Она взглянула на меня с особым выраженьем изумления, симпатии, умиленности и грусти, но я не понимал, чем мог такой простой рассказ вызвать столь разные и столь живые чувства.
Я ждал, не объяснит ли мне она причину этого, но в залу вошел колосс, печальный, кроткий, молчаливый.
— Мой муж, князь Трепов, — представила она его. И, указав ему на меня, сказала: — Господин Сильвестр Бонар, член Французской академии.
Князь поклонился, чуть поведя плечами. Плечи у него были высокие, широкие и мрачные.
— Друг мой, я огорчен, что прерываю ваш разговор с академиком Бонаром, — сказал он, — но повозка готова, и нам необходимо поспеть в Мелло засветло.
Она встала, взяла розы, поднесенные хозяином, и вышла из трактира. Я последовал за нею, князь в это время присматривал за упряжкой мулов и пробовал, надежны ли подпруги и ремни. Остановившись под навесом из виноградных лоз, она сказала мне с улыбкой:
— Мы едем в Мелло; это отвратительная деревушка в шести милях от Джирдженти, и вам никогда не догадаться, зачем мы туда едем. Не пытайтесь. Мы едем за спичечным коробком. Димитрий собирает спичечные коробки. Он перепробовал все виды коллекций: собачьи ошейники, форменные пуговицы, почтовые марки. Но теперь его интересуют только спичечные коробки — картонные коробочки с хромолитографиями. Мы уже собрали пять тысяч двести четырнадцать различных образцов. Найти некоторые из них нам стоило огромного труда. Так, например, мы знали, что в Неаполе выделывались коробки с портретами Гарибальди и Мадзини[131], но эти коробки полиция изъяла, а фабриканта посадили в тюрьму. Благодаря усиленным расспросам и розыскам мы нашли такую коробочку у одного крестьянина, который продал нам ее за сто лир и донес на нас полиции. Сбиры[132] осмотрели наш багаж. Коробочки они там не нашли, но драгоценности мои забрали. С той поры и у меня явился интерес к этой коллекции. Чтобы ее пополнить, мы летом едем в Швецию.
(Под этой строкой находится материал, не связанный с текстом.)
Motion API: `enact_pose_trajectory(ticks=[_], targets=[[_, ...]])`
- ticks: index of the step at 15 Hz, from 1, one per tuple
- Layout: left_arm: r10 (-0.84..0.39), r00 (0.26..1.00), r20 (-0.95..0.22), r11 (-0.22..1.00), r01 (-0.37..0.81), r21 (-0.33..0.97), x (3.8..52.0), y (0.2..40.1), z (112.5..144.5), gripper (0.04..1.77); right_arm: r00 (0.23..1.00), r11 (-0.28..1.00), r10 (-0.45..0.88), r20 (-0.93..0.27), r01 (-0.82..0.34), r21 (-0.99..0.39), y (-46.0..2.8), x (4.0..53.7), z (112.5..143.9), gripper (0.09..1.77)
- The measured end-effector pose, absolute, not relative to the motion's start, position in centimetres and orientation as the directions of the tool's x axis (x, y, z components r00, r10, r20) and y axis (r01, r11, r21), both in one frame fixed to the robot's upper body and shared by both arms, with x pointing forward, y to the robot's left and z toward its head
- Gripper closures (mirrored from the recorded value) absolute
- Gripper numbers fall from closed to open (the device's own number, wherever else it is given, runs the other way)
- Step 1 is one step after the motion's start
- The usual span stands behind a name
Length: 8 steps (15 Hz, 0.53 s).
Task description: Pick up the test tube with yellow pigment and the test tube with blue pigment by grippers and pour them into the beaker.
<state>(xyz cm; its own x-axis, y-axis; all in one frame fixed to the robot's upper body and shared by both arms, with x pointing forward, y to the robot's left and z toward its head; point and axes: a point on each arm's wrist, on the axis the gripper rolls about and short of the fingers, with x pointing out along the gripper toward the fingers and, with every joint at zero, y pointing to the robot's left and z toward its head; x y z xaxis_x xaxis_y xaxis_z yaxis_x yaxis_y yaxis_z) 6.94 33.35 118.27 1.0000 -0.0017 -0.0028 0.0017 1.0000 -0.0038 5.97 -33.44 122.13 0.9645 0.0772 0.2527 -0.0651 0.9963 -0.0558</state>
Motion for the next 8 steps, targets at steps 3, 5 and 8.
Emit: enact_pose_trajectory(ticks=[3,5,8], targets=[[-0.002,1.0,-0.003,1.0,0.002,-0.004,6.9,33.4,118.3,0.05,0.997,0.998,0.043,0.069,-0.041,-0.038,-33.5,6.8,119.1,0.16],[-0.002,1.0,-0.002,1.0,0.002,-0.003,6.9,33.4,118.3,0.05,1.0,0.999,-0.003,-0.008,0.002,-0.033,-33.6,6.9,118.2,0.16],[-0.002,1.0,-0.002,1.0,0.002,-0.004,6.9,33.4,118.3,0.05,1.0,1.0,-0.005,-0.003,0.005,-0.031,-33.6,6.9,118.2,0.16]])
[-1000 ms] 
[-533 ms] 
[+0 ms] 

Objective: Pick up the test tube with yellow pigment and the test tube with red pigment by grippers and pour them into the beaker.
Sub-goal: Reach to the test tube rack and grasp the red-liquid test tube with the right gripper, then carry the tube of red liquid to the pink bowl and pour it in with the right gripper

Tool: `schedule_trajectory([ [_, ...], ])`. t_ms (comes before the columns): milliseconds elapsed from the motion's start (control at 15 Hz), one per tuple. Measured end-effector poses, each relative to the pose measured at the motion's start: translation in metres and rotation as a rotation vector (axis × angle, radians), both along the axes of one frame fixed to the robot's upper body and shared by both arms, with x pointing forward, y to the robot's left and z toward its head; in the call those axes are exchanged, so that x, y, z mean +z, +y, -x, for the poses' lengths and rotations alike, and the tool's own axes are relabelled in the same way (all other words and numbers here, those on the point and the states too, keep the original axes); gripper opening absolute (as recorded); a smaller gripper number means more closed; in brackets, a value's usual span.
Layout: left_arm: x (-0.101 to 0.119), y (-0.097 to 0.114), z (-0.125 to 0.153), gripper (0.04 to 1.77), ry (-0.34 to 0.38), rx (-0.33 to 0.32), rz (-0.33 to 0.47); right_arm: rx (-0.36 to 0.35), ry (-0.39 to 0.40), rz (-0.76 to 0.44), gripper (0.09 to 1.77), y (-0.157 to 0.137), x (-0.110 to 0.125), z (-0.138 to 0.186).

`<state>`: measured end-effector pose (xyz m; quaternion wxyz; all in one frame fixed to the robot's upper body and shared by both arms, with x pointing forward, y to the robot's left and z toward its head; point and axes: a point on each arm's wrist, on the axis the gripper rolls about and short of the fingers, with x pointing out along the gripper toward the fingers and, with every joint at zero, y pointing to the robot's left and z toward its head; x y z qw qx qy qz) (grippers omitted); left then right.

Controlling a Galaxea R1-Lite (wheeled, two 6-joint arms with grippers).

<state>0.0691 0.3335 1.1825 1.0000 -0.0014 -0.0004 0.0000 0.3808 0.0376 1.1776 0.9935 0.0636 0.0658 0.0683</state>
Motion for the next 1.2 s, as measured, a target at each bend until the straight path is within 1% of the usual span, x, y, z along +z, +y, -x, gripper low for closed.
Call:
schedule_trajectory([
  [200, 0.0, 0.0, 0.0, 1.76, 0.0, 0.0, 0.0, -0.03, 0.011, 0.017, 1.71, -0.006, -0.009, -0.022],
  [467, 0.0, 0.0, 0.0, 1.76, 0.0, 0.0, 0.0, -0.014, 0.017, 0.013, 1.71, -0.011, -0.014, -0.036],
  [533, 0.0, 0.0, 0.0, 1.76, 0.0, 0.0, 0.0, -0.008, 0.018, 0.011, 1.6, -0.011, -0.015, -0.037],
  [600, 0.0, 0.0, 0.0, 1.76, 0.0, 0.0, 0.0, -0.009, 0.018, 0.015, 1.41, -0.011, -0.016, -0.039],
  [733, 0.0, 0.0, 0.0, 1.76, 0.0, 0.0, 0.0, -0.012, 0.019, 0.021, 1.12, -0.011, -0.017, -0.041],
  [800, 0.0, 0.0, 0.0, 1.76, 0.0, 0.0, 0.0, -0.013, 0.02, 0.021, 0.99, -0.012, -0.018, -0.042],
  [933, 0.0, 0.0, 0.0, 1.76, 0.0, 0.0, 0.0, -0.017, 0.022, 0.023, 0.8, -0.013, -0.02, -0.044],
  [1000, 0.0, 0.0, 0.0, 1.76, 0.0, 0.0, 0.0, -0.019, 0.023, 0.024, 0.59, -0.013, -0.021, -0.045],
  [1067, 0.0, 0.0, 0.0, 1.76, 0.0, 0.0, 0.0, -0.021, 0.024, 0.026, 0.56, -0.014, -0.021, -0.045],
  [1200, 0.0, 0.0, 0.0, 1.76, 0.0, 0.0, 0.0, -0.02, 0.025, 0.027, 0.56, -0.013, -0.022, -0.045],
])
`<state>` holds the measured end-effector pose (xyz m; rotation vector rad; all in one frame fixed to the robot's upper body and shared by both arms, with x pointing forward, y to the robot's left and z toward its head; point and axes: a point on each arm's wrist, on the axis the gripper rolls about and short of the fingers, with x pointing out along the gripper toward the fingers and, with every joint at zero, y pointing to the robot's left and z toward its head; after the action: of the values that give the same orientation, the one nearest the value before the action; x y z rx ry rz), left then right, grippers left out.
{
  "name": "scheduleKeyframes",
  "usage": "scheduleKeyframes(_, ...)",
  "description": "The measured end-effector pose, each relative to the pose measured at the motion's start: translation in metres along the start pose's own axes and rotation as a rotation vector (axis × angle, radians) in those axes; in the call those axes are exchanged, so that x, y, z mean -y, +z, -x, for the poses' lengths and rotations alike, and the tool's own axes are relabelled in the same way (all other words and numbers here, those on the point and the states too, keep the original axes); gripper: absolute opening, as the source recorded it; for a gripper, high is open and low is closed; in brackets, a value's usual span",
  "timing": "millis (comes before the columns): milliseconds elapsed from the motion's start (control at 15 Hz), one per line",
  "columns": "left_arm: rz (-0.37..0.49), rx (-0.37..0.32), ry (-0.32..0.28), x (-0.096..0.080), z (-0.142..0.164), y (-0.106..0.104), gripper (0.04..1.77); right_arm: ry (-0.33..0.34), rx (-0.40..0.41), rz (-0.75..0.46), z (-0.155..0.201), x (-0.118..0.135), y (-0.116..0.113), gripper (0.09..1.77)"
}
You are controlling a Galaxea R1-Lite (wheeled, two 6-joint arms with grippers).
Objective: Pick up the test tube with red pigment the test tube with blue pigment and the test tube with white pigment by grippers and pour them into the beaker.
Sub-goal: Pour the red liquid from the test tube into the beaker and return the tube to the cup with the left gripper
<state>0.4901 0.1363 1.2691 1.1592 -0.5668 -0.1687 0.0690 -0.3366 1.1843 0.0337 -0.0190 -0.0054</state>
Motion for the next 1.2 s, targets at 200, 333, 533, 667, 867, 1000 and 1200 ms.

Я испытывал (следует ли говорить об этом?) какую-то сочувственную жалость к этим упорным коллекционерам. Я бы, конечно, предпочел, чтобы супруги Треповы собирали в Сицилии античные мраморы, расписные сосуды или же медали. Мне бы хотелось, чтобы у них был интерес к развалинам Агригента[133] и поэтическим преданиям Эрикса[134]. Но в конце концов они составляли коллекцию, они были моими собратьями, и мог ли я подсмеиваться над ними, не осмеивая слегка и самого себя?
— Теперь вы знаете, — добавила она, — зачем мы путешествуем по этой ужасной стране.
От такого эпитета моя симпатия угасла, я даже почувствовал негодованье.
— Эта страна не ужасна, сударыня, — ответил я. — Эта земля — земля славы. Красота нечто столь благородное, столь величественное, что векам варварства не удается истребить ее совсем — чтоб не осталось от нее следов, достойных преклонения. Величие античной Цереры еще реет над этими бесплодными холмами[135], и греческая Муза, огласившая своим божественным стихом Менал и Аретузу, еще поет мне здесь — на оголенной горе и в этом высохшем ручье. Да, сударыня, в последние времена земли, когда наш шар, необитаемый, подобно теперешней луне, покатится в пространстве бледным трупом, земля, несущая развалины Селинунта, сохранит, среди всеобщей смерти, остатки красоты, и тогда по крайности, тогда не будет празднословных уст, хулящих это одинокое величие.